### AIM OF THE TASK
Set down the data below word for word, and leave the images aside.

### THE DATA
*****

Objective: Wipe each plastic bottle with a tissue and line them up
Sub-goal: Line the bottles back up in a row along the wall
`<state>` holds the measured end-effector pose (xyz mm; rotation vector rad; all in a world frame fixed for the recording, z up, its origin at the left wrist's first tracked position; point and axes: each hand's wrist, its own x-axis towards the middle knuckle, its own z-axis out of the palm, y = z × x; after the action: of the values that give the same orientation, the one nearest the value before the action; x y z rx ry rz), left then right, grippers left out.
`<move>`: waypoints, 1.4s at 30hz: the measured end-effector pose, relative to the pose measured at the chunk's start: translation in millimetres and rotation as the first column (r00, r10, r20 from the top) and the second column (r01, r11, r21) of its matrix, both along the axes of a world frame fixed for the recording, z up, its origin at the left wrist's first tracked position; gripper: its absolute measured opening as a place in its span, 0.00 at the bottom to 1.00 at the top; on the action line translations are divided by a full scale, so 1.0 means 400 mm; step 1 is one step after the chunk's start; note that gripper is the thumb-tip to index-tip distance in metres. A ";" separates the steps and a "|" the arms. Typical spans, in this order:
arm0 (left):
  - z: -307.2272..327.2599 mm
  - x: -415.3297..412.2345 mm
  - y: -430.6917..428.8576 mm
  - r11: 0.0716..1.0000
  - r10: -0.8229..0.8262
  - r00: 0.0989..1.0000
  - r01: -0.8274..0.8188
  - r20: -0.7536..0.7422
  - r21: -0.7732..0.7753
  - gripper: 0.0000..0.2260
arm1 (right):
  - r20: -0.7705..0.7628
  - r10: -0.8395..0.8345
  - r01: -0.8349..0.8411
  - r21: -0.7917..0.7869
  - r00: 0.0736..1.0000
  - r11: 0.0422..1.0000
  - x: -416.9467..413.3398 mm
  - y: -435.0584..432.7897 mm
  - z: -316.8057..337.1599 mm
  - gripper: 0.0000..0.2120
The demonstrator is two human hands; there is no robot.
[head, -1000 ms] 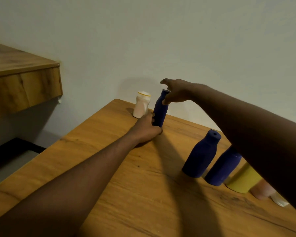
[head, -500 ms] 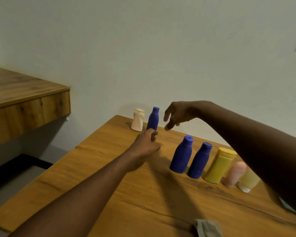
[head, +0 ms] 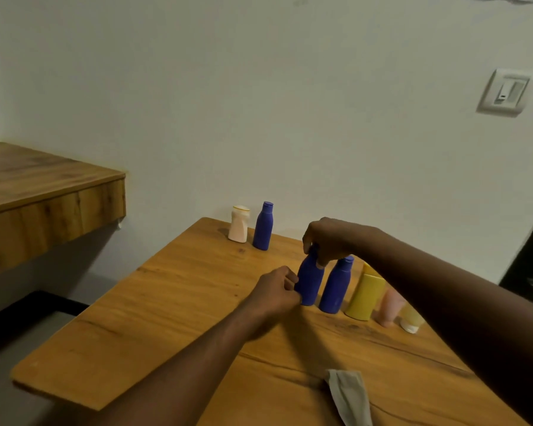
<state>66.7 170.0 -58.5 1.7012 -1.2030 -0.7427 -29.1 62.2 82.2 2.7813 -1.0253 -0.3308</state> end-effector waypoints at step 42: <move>-0.131 0.236 -0.350 0.998 0.030 0.775 -0.057 0.631 0.022 0.29 | 0.273 -0.084 0.056 0.109 0.958 0.992 0.246 -0.353 -0.071 0.29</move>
<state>161.3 30.1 -110.9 2.0880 -1.5929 -0.1417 69.1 -79.0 53.8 2.9470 -1.2001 0.0022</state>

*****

### SOLUTION
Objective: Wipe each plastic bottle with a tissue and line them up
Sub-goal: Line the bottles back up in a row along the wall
`<state>` holds the measured end-effector pose (xyz mm; rotation vector rad; all in a world frame fixed for the recording, z up, its origin at the left wrist's first tracked position; point and axes: each hand's wrist, its own x-axis towards the middle knuckle, its own z-axis out of the palm, y = z × x; after the action: of the values that give the same orientation, the one nearest the value before the action; x y z rx ry rz), left then right, grippers left out.
`<move>`: waypoints, 1.4s at 30hz: the measured end-effector pose, relative to the pose measured at the chunk's start: translation in millimetres and rotation as the first column (r00, r10, r20 from the top) and the second column (r01, r11, r21) of its matrix, both along the axes of a world frame fixed for the recording, z up, its origin at the left wrist's first tracked position; gripper: its absolute measured opening as a place in its span, 0.00 at the bottom to 1.00 at the top; on the action line translations are divided by a full scale, so 1.0 means 400 mm; step 1 is one step after the chunk's start; note that gripper is the thumb-tip to index-tip distance in metres. A ";" separates the steps and a "|" the arms. Typical spans, in this order:
arm0 (left):
  - z: -307.2272..327.2599 mm
  - x: -415.3297..412.2345 mm
  - y: -430.6917..428.8576 mm
  - r11: 0.0716..1.0000
  - r10: -0.8229..0.8262
  - r00: 0.0989..1.0000
  - r01: -0.8274..0.8188
  - r20: -0.7536..0.7422
  - r21: -0.7732..0.7753
  - gripper: 0.0000..0.2260
arm1 (right):
  - r20: -0.7705..0.7628
  - r10: -0.8395..0.8345
  - r01: -0.8349..0.8411
  - r21: -0.7917..0.7869
  - r00: 0.0736..1.0000
  - r11: 0.0422..1.0000
  - x: -416.9467..413.3398 mm
  - y: -435.0584..432.7897 mm
  - z: -316.8057..337.1599 mm
  - gripper: 0.0000..0.2120
The demonstrator is two human hands; there is no robot.
[head, -1000 ms] 
[head, -500 ms] 
[head, +0 ms] 
<state>66.7 170.0 -58.5 1.7012 -1.2030 -0.7427 -29.1 62.2 82.2 2.7813 -1.0253 -0.3308</state> end-effector waypoints at step 42: <move>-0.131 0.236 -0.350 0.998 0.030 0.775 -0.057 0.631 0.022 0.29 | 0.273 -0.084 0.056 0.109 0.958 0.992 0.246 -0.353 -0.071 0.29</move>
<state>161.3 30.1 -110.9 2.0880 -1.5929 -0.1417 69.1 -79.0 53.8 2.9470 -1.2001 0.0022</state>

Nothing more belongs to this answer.